(Saved entries)
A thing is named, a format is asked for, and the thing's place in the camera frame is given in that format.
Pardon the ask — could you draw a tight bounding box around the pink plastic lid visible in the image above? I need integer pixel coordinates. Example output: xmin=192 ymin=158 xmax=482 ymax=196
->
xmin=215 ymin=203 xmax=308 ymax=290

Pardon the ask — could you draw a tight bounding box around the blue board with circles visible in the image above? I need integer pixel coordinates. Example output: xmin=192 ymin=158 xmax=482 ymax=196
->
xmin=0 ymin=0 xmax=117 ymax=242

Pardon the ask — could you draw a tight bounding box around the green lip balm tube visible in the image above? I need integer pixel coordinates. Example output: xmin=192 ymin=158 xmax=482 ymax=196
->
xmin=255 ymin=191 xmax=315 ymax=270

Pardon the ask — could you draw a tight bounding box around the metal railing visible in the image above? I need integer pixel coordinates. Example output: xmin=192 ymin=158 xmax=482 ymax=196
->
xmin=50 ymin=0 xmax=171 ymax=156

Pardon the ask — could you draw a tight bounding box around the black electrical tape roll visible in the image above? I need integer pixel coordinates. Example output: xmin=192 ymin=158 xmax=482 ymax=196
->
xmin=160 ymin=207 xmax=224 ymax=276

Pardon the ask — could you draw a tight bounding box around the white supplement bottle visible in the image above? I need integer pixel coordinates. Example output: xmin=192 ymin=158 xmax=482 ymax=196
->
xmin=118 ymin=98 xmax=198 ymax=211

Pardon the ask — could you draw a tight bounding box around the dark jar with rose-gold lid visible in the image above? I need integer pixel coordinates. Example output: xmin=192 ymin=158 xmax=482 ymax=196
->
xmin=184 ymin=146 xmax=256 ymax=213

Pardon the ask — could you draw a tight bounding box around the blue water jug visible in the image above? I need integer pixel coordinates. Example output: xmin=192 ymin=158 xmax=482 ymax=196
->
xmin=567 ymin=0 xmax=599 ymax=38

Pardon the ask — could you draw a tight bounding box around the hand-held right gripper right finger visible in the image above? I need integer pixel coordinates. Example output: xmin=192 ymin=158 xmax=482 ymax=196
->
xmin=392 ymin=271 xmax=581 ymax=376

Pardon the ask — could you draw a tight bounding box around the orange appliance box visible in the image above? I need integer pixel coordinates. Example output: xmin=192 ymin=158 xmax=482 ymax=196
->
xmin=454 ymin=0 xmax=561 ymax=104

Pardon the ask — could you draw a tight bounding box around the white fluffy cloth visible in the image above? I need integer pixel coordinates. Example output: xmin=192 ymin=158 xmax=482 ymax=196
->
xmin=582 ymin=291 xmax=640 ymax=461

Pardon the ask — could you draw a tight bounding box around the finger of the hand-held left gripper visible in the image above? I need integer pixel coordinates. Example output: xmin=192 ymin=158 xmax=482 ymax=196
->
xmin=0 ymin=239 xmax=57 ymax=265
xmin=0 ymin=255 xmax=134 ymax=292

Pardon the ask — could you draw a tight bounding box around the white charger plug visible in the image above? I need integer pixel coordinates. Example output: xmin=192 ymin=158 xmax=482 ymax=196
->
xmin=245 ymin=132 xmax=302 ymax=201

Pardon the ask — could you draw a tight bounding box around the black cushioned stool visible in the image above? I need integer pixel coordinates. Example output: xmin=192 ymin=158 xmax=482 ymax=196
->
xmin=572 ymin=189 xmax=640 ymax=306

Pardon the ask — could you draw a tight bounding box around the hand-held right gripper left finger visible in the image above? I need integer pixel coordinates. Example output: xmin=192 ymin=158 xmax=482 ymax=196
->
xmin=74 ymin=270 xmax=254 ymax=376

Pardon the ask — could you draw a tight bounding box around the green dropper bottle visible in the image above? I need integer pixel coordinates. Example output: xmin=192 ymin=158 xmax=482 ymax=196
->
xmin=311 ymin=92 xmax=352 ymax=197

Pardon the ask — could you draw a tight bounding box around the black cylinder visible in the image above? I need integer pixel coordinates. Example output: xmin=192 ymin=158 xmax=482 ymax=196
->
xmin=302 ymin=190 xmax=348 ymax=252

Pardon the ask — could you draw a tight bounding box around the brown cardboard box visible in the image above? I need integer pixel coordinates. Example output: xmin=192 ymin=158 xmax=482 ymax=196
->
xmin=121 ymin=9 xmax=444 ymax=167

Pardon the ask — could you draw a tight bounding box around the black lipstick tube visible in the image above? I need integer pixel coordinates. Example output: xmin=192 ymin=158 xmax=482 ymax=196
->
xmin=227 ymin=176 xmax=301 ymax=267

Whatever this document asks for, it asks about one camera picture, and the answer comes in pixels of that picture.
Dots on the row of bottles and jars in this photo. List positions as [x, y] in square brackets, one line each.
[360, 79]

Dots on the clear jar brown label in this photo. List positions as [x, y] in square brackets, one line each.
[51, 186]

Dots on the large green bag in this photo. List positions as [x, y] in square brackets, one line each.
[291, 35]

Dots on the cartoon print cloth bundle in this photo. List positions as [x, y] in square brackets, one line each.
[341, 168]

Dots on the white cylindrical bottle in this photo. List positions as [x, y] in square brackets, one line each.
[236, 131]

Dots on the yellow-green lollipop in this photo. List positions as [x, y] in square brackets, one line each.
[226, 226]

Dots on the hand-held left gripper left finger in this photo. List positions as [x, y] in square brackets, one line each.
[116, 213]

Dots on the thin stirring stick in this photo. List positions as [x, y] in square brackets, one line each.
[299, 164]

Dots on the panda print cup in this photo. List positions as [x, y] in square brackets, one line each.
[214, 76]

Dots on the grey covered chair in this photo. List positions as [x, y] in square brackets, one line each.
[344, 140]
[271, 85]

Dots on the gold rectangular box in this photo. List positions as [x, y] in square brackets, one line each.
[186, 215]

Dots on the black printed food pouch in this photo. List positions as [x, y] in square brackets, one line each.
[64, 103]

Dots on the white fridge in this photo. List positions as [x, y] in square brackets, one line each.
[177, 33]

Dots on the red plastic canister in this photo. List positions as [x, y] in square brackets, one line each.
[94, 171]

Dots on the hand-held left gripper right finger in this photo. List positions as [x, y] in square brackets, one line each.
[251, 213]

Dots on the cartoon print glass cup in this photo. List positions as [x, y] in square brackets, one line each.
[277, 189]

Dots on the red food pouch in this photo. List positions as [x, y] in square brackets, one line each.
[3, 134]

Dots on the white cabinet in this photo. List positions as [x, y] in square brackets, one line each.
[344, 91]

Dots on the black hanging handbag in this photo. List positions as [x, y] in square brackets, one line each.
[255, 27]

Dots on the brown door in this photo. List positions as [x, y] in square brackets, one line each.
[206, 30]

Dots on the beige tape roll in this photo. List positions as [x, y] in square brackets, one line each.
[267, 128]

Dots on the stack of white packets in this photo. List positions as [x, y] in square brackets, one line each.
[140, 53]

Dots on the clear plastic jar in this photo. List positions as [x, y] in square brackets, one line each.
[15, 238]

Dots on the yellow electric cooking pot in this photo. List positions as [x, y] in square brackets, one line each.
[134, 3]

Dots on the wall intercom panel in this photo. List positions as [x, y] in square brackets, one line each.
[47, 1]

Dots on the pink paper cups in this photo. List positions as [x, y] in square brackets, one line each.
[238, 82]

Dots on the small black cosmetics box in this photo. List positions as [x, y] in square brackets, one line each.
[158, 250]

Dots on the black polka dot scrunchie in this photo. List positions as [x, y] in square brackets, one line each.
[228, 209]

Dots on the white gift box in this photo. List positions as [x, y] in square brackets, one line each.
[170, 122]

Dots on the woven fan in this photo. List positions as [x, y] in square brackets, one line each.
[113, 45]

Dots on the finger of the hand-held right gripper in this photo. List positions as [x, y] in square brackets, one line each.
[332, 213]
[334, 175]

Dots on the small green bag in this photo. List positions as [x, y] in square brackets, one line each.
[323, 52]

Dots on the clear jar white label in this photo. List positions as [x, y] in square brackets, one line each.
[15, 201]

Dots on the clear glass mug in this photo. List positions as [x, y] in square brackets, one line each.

*Task item*. Report every line of the records that contains the word "tube".

*Output for this task*.
Pardon the ask — could you draw a tight bounding box around the green lip balm tube visible in the image above? I need integer pixel coordinates. Example output: xmin=192 ymin=158 xmax=482 ymax=196
Pardon the ask — could you draw a tight bounding box around the black lipstick tube visible in the image above? I need integer pixel coordinates. Example output: xmin=192 ymin=158 xmax=482 ymax=196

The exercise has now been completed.